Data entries

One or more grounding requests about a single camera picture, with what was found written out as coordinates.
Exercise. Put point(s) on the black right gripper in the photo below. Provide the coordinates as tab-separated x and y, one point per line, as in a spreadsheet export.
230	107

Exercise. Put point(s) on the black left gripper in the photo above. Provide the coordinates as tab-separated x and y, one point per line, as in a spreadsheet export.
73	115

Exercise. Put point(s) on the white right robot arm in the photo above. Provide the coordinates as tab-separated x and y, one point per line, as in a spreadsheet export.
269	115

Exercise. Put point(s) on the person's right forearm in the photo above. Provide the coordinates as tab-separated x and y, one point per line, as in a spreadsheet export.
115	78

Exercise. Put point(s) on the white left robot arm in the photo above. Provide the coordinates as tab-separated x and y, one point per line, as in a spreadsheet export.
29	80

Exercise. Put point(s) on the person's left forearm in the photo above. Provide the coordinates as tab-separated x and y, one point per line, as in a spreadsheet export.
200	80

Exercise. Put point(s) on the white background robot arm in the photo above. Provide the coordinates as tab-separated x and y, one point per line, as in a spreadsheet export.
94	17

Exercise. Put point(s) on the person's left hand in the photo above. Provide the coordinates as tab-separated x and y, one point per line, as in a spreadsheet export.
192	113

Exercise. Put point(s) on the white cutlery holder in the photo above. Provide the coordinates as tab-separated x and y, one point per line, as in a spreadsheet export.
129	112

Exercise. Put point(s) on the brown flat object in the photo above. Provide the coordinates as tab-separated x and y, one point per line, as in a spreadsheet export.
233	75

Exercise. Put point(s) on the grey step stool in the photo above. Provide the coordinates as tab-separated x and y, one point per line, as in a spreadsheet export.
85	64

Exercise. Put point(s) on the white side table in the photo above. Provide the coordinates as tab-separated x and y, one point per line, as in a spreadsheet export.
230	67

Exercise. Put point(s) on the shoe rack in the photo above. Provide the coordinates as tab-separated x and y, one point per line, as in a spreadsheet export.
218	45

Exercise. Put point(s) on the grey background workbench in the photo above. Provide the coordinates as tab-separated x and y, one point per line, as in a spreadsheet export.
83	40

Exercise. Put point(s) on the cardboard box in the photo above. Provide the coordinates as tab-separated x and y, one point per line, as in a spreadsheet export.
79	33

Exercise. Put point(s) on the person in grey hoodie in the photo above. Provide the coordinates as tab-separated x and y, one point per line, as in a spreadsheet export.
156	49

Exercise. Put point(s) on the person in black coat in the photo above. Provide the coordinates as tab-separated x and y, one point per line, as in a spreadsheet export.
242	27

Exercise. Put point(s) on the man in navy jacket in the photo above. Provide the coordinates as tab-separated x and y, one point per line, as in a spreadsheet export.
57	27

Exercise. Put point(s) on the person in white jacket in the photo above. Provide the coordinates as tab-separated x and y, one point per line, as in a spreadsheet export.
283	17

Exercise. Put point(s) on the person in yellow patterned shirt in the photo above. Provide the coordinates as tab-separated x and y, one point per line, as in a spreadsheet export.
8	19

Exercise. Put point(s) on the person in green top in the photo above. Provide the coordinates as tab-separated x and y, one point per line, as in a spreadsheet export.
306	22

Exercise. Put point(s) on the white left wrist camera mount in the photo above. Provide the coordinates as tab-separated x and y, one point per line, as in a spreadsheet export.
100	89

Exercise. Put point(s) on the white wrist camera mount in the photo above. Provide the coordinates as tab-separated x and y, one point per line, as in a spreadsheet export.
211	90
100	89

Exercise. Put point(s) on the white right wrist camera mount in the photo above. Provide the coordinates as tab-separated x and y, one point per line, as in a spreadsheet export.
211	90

REQUIRED WORK ▸
Copy every line above exactly.

ANSWER TO THIS TASK ▸
One or more grounding requests about a single camera picture, with what was found written out as coordinates.
Exercise. Put point(s) on the black right gripper in the photo below. Provide the coordinates as tab-separated x and y, one point per line, as in a spreadsheet export.
230	107

Exercise. Put point(s) on the black left gripper in the photo above. Provide the coordinates as tab-separated x and y, one point per line, as in a spreadsheet export.
73	115

Exercise. Put point(s) on the white right robot arm in the photo above. Provide the coordinates as tab-separated x and y, one point per line, as in a spreadsheet export.
269	115

Exercise. Put point(s) on the person's right forearm in the photo above. Provide the coordinates as tab-separated x and y, one point per line, as in a spreadsheet export.
115	78

Exercise. Put point(s) on the white left robot arm in the photo above. Provide the coordinates as tab-separated x and y, one point per line, as in a spreadsheet export.
29	80

Exercise. Put point(s) on the person's left forearm in the photo above. Provide the coordinates as tab-separated x and y, one point per line, as in a spreadsheet export.
200	80

Exercise. Put point(s) on the white background robot arm in the photo above. Provide the coordinates as tab-separated x and y, one point per line, as in a spreadsheet export.
94	17

Exercise. Put point(s) on the person's left hand in the photo above. Provide the coordinates as tab-separated x and y, one point per line, as in a spreadsheet export.
192	113

Exercise. Put point(s) on the white cutlery holder in the photo above. Provide the coordinates as tab-separated x and y, one point per line, as in a spreadsheet export.
129	112

Exercise. Put point(s) on the brown flat object in the photo above. Provide the coordinates as tab-separated x and y, one point per line, as in a spreadsheet export.
233	75

Exercise. Put point(s) on the grey step stool in the photo above. Provide the coordinates as tab-separated x and y, one point per line, as in a spreadsheet export.
85	64

Exercise. Put point(s) on the white side table in the photo above. Provide the coordinates as tab-separated x and y, one point per line, as in a spreadsheet export.
230	67

Exercise. Put point(s) on the shoe rack in the photo above. Provide the coordinates as tab-separated x and y, one point per line, as in a spreadsheet export.
218	45

Exercise. Put point(s) on the grey background workbench in the photo above. Provide the coordinates as tab-separated x and y, one point per line, as in a spreadsheet export.
83	40

Exercise. Put point(s) on the cardboard box in the photo above. Provide the coordinates as tab-separated x and y, one point per line, as in a spreadsheet export.
79	33

Exercise. Put point(s) on the person in grey hoodie in the photo above. Provide the coordinates as tab-separated x and y, one point per line, as in a spreadsheet export.
156	49

Exercise. Put point(s) on the person in black coat in the photo above. Provide the coordinates as tab-separated x and y, one point per line, as in a spreadsheet export.
242	27

Exercise. Put point(s) on the man in navy jacket in the photo above. Provide the coordinates as tab-separated x and y, one point per line, as in a spreadsheet export.
57	27

Exercise. Put point(s) on the person in white jacket in the photo above. Provide the coordinates as tab-separated x and y, one point per line, as in a spreadsheet export.
283	17

Exercise. Put point(s) on the person in yellow patterned shirt in the photo above. Provide the coordinates as tab-separated x and y, one point per line, as in a spreadsheet export.
8	19

Exercise. Put point(s) on the person in green top in the photo above. Provide the coordinates as tab-separated x and y, one point per line, as in a spreadsheet export.
306	22

Exercise. Put point(s) on the white left wrist camera mount in the photo above. Provide the coordinates as tab-separated x and y, one point per line, as in a spreadsheet export.
100	89

Exercise. Put point(s) on the white wrist camera mount in the photo above. Provide the coordinates as tab-separated x and y, one point per line, as in a spreadsheet export.
211	90
100	89

Exercise. Put point(s) on the white right wrist camera mount in the photo above. Provide the coordinates as tab-separated x and y, one point per line, as in a spreadsheet export.
211	90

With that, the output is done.